▸ **WHAT YOU HAVE TO DO**
Repeat the records below exactly. Omit the pictures.
[EXCERPTED RECORDS]
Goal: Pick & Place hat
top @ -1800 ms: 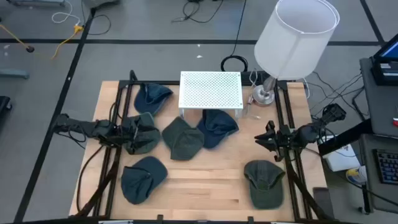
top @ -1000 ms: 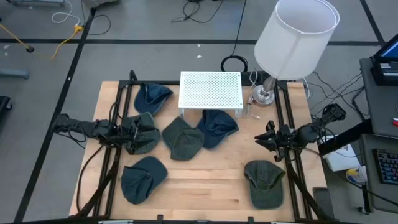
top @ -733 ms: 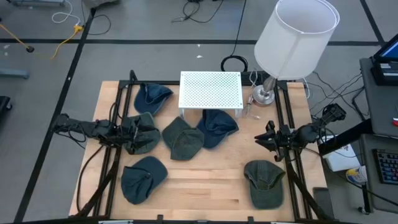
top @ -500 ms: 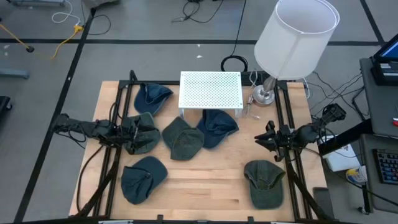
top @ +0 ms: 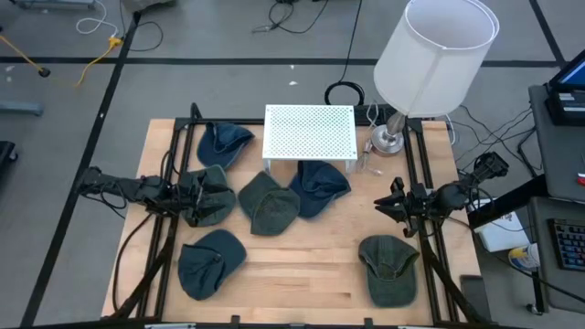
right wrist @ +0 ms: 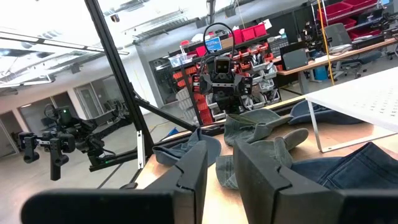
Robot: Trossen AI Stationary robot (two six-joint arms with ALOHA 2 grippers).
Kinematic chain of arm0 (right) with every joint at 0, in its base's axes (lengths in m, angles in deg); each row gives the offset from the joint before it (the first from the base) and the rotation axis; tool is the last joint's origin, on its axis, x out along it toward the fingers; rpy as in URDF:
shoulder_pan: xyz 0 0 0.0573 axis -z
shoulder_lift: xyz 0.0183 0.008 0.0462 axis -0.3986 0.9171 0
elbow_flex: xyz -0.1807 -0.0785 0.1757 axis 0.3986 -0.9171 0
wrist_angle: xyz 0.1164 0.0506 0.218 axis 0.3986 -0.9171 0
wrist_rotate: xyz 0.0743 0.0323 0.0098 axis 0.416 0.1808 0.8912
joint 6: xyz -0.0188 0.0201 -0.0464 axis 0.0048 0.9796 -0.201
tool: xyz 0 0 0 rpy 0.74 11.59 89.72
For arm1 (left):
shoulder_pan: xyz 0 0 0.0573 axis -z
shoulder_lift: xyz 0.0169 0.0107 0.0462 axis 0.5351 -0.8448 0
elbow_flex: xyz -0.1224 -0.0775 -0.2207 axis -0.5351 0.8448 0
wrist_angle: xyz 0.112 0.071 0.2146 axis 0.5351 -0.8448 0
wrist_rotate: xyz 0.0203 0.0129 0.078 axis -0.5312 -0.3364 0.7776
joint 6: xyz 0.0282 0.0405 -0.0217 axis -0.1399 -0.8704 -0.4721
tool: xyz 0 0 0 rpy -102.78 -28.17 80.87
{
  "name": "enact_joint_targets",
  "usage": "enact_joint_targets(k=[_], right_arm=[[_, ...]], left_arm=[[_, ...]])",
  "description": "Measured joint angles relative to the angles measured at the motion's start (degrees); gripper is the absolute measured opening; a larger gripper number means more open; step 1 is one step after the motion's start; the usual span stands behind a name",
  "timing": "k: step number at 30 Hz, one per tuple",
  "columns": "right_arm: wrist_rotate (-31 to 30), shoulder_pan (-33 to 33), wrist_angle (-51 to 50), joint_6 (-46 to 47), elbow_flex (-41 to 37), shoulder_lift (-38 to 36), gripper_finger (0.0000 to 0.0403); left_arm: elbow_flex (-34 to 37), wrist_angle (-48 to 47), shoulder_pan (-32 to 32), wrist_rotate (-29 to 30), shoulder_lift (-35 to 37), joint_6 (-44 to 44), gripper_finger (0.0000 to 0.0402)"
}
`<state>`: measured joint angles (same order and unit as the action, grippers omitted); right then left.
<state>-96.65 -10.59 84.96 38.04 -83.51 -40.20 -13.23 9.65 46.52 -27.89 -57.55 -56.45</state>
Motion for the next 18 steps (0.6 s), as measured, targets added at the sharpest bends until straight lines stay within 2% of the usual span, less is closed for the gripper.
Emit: enact_joint_targets(k=[18], right_arm=[[0.0,0.0,-0.2,-0.4,0.0,0.0,0.0070]], left_arm=[[0.0,0.0,0.0,0.0,0.0,0.0,0.0306]])
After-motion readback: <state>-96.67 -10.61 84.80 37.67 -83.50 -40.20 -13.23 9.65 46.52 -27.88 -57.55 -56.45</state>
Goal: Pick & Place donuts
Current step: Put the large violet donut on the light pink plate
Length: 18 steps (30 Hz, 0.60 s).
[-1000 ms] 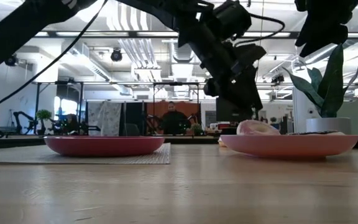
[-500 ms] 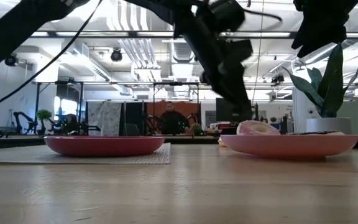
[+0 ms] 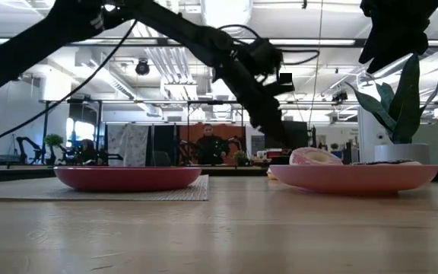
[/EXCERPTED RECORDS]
▸ **ANSWER TO THIS PROBLEM**
Goal: Pick & Place hat
top @ -1800 ms: 
top @ -1000 ms: 
top @ -733 ms: 
top @ -500 ms: 
top @ +0 ms: 
right wrist @ +0 ms: 
Robot: Trossen AI Stationary robot (two six-joint arms with ALOHA 2 grippers).
Kinematic chain of arm0 (right) with every joint at 0, in its base's axes (lengths in m, angles in deg); each row gives the offset from the joint before it (the first from the base) and the rotation axis; tool is the last joint's origin, on its axis, x out along it toward the fingers; rpy as in URDF:
shoulder_pan: xyz 0 0 0.0573 axis -z
shoulder_lift: xyz 0.0183 0.008 0.0462 axis -0.3986 0.9171 0
elbow_flex: xyz -0.1807 -0.0785 0.1757 axis 0.3986 -0.9171 0
wrist_angle: xyz 0.1164 0.0506 0.218 axis 0.3986 -0.9171 0
wrist_rotate: xyz 0.0743 0.0323 0.0098 axis 0.416 0.1808 0.8912
joint 6: xyz -0.0188 0.0201 -0.0464 axis 0.0048 0.9796 -0.201
tool: xyz 0 0 0 rpy 0.74 11.59 89.72
For arm1 (left):
shoulder_pan: xyz 0 0 0.0573 axis -z
shoulder_lift: xyz 0.0169 0.0107 0.0462 axis 0.5351 -0.8448 0
elbow_flex: xyz -0.1224 -0.0775 -0.2207 axis -0.5351 0.8448 0
wrist_angle: xyz 0.112 0.071 0.2146 axis 0.5351 -0.8448 0
wrist_rotate: xyz 0.0203 0.0129 0.078 axis -0.5312 -0.3364 0.7776
joint 6: xyz 0.0282 0.0405 -0.0217 axis -0.1399 -0.8704 -0.4721
tool: xyz 0 0 0 rpy -102.78 -28.17 80.87
{
  "name": "enact_joint_targets",
  "usage": "enact_joint_targets(k=[_], right_arm=[[_, ...]], left_arm=[[_, ...]])",
  "description": "Measured joint angles relative to the angles measured at the motion's start (degrees); gripper is the absolute measured opening; a larger gripper number means more open; step 1 is one step after the motion's start; the usual span stands behind a name",
  "timing": "k: step number at 30 Hz, one per tuple",
  "columns": "right_arm: wrist_rotate (-31 to 30), shoulder_pan (-33 to 33), wrist_angle (-51 to 50), joint_6 (-46 to 47), elbow_flex (-41 to 37), shoulder_lift (-38 to 36), gripper_finger (0.0000 to 0.0403); left_arm: elbow_flex (-34 to 37), wrist_angle (-48 to 47), shoulder_pan (-32 to 32), wrist_rotate (-29 to 30), shoulder_lift (-35 to 37), joint_6 (-44 to 44), gripper_finger (0.0000 to 0.0402)"
}
`<state>`: measured joint angles (same order and unit as the action, grippers omitted); right then left.
<state>-96.65 -10.59 84.96 38.04 -83.51 -40.20 -13.23 9.65 46.52 -27.89 -57.55 -56.45</state>
Motion for the next 18 steps (0.6 s), as measured, targets added at the sharpest bends until straight lines stay within 2% of the usual span, less is closed for the gripper.
Emit: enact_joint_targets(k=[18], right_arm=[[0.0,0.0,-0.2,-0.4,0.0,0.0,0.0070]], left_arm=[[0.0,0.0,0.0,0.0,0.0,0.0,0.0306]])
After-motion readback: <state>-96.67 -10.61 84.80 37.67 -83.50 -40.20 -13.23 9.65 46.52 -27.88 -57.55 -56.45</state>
Goal: Pick & Place donuts
Current step: Put the large violet donut on the light pink plate
Length: 18 steps (30 Hz, 0.60 s).
[-1000 ms] 
[-500 ms] 
[+0 ms] 

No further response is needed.